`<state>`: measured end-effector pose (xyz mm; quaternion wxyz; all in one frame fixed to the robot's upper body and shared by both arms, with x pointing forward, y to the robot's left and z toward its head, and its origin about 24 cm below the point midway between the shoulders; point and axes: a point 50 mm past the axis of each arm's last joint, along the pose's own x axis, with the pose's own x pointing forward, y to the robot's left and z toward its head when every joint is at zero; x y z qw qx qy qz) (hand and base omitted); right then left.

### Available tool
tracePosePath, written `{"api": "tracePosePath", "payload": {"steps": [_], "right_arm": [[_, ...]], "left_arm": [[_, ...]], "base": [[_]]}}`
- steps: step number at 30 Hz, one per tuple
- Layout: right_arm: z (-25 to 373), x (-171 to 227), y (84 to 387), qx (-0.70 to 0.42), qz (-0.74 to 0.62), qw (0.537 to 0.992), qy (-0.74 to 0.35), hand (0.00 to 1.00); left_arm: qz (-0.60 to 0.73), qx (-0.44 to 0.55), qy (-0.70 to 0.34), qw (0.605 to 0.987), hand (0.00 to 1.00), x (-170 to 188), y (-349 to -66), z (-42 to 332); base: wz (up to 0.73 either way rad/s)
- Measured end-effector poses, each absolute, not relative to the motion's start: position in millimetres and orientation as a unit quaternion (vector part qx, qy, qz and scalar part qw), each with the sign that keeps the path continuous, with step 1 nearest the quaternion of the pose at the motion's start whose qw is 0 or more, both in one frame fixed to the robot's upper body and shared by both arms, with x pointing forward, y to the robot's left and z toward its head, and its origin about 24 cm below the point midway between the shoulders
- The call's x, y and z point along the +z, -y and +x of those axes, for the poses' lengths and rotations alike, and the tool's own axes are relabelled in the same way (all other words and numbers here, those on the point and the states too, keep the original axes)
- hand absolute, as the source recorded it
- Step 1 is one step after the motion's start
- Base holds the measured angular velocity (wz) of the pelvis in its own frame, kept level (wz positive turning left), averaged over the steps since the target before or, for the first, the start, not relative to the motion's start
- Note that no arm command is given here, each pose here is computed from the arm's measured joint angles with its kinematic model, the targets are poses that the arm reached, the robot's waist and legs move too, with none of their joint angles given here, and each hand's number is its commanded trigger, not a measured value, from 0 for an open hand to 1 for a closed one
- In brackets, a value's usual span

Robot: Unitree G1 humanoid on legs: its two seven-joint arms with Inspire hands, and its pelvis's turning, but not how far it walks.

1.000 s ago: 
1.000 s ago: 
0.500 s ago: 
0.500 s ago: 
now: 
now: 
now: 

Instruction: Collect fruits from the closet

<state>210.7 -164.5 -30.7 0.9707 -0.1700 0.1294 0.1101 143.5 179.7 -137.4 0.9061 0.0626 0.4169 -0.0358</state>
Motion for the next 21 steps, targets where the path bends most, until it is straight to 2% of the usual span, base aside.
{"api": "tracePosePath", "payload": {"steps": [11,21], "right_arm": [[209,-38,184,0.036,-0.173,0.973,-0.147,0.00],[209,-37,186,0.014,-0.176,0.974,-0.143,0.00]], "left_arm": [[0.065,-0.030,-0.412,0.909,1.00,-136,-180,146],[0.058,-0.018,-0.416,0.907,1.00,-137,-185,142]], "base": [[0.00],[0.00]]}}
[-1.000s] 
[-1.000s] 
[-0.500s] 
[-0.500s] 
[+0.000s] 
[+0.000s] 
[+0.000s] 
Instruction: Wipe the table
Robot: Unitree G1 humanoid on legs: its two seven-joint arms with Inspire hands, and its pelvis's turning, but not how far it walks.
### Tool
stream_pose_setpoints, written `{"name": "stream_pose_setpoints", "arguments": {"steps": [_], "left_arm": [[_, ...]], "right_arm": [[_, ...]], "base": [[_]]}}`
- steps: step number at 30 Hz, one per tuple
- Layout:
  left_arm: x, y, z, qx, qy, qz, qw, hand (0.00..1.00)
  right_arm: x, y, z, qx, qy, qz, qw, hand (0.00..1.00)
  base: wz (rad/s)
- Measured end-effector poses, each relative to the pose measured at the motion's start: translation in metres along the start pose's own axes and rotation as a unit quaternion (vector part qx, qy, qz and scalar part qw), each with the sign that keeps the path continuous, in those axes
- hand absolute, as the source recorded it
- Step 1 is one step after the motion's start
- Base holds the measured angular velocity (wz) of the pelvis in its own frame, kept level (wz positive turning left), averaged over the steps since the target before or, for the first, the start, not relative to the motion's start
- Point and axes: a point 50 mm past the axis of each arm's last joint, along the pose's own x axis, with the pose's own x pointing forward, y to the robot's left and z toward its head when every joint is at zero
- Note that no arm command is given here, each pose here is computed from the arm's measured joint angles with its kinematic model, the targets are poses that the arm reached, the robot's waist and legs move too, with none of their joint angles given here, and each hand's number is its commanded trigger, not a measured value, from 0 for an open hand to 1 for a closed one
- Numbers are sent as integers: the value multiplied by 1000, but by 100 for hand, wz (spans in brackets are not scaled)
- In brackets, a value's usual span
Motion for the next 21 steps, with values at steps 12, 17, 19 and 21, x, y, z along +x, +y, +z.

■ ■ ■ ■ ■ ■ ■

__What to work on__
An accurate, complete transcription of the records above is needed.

__Answer section__
`<state>`: measured end-effector pose (xyz mm; quaternion wxyz; all in one frame fixed to the robot's upper body and shared by both arms, with x pointing forward, y to the robot's left and z toward its head, and its origin about 24 cm below the point midway between the shoulders; point and axes: a point 50 mm past the axis of each arm's last joint, along the pose's own x axis, with the pose's own x pointing forward, y to the robot's left and z toward its head when every joint is at zero; x y z qw qx qy qz) (hand and base omitted); right then left.

### Available tool
tracePosePath, written `{"api": "tracePosePath", "payload": {"steps": [_], "right_arm": [[_, ...]], "left_arm": [[_, ...]], "base": [[_]]}}`
- steps: step number at 30 Hz, one per tuple
- Layout: right_arm: z (-25 to 373), x (-171 to 227), y (84 to 387), qx (-0.70 to 0.42), qz (-0.74 to 0.62), qw (0.537 to 0.992), qy (-0.74 to 0.35), hand (0.00 to 1.00); left_arm: qz (-0.60 to 0.73), qx (-0.44 to 0.55), qy (-0.70 to 0.34), qw (0.605 to 0.987), hand (0.00 to 1.00), x (-170 to 188), y (-349 to -66), z (-42 to 332); base: wz (up to 0.73 either way rad/s)
- Measured end-effector poses, each absolute, not relative to the motion's start: position in millimetres and orientation as a unit quaternion (vector part qx, qy, qz and scalar part qw), each with the sign that keeps the path continuous, with step 1 nearest the quaternion of the pose at the motion's start whose qw is 0 or more, both in one frame fixed to the robot's upper body and shared by both arms, with x pointing forward, y to the robot's left and z toward its head, and its origin about 24 cm below the point midway between the shoulders
- The call's x, y and z point along the +z, -y and +x of those axes, for the poses' lengths and rotations alike, and the tool's own axes are relabelled in the same way (all other words and numbers here, those on the point and the states too, keep the original axes)
- hand absolute, as the source recorded it
- Step 1 is one step after the motion's start
- Base holds the measured angular velocity (wz) of the pelvis in its own frame, kept level (wz positive turning left), averaged over the steps since the target before or, for the first, the start, not relative to the motion's start
- Note that no arm command is given here, each pose here is computed from the arm's measured joint angles with its kinematic model, the targets are poses that the arm reached, the robot's waist and legs move too, with none of their joint angles given here, and each hand's number is its commanded trigger, not a measured value, from 0 for an open hand to 1 for a closed one
- In brackets, a value's usual span

Robot: Unitree G1 humanoid on legs: its two seven-joint arms with Inspire hands, and its pelvis's turning, but not how far it walks.

1.000 s ago: 
1.000 s ago: 
0.500 s ago: 
0.500 s ago: 
now: 
now: 
now: 

Instruction: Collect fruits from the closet

<state>210.7 -164.5 -30.7 0.9707 -0.1700 0.1294 0.1101 143.5 179.7 -137.4 0.9061 0.0626 0.4169 -0.0358</state>
Motion for the next 21 steps, targets where the path bends most, until it is straight to 2% of the usual span, base aside.
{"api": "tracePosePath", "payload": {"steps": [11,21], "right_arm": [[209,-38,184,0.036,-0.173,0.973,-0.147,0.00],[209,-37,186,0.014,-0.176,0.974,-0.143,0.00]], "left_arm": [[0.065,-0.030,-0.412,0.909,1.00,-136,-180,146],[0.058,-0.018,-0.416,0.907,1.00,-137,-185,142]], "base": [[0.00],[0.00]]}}
[-1.000s] 
[-1.000s] 
[-0.500s] 
[-0.500s] 
[+0.000s] 
[+0.000s] 
[+0.000s] 
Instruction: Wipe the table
Robot: Unitree G1 humanoid on legs: its two seven-joint arms with Inspire hands, and its pelvis's turning, but not how far it walks.
### Tool
stream_pose_setpoints, written `{"name": "stream_pose_setpoints", "arguments": {"steps": [_], "left_arm": [[_, ...]], "right_arm": [[_, ...]], "base": [[_]]}}`
- steps: step number at 30 Hz, one per tuple
- Layout:
  left_arm: x, y, z, qx, qy, qz, qw, hand (0.00..1.00)
  right_arm: x, y, z, qx, qy, qz, qw, hand (0.00..1.00)
  base: wz (rad/s)
- Measured end-effector poses, each relative to the pose measured at the motion's start: translation in metres along the start pose's own axes and rotation as a unit quaternion (vector part qx, qy, qz and scalar part qw), each with the sign that keeps the path continuous, in those axes
- hand absolute, as the source recorded it
- Step 1 is one step after the motion's start
- Base holds the measured angular velocity (wz) of the pelvis in its own frame, kept level (wz positive turning left), averaged over the steps since the target before or, for the first, the start, not relative to the motion's start
- Point and axes: a point 50 mm past the axis of each arm's last joint, along the pose's own x axis, with the pose's own x pointing forward, y to the robot's left and z toward its head when every joint is at zero
- Note that no arm command is given here, each pose here is computed from the arm's measured joint angles with its kinematic model, the targets are poses that the arm reached, the robot's waist and legs move too, with none of their joint angles given here, and each hand's number is its commanded trigger, not a measured value, from 0 for an open hand to 1 for a closed one
- Numbers are sent as integers: the value multiplied by 1000, but by 100 for hand, wz (spans in brackets are not scaled)
- In brackets, a value's usual span
Motion for the next 21 steps, with values at steps 12, 17, 19 and 21, x, y, z along +x, +y, +z.

This answer is finished.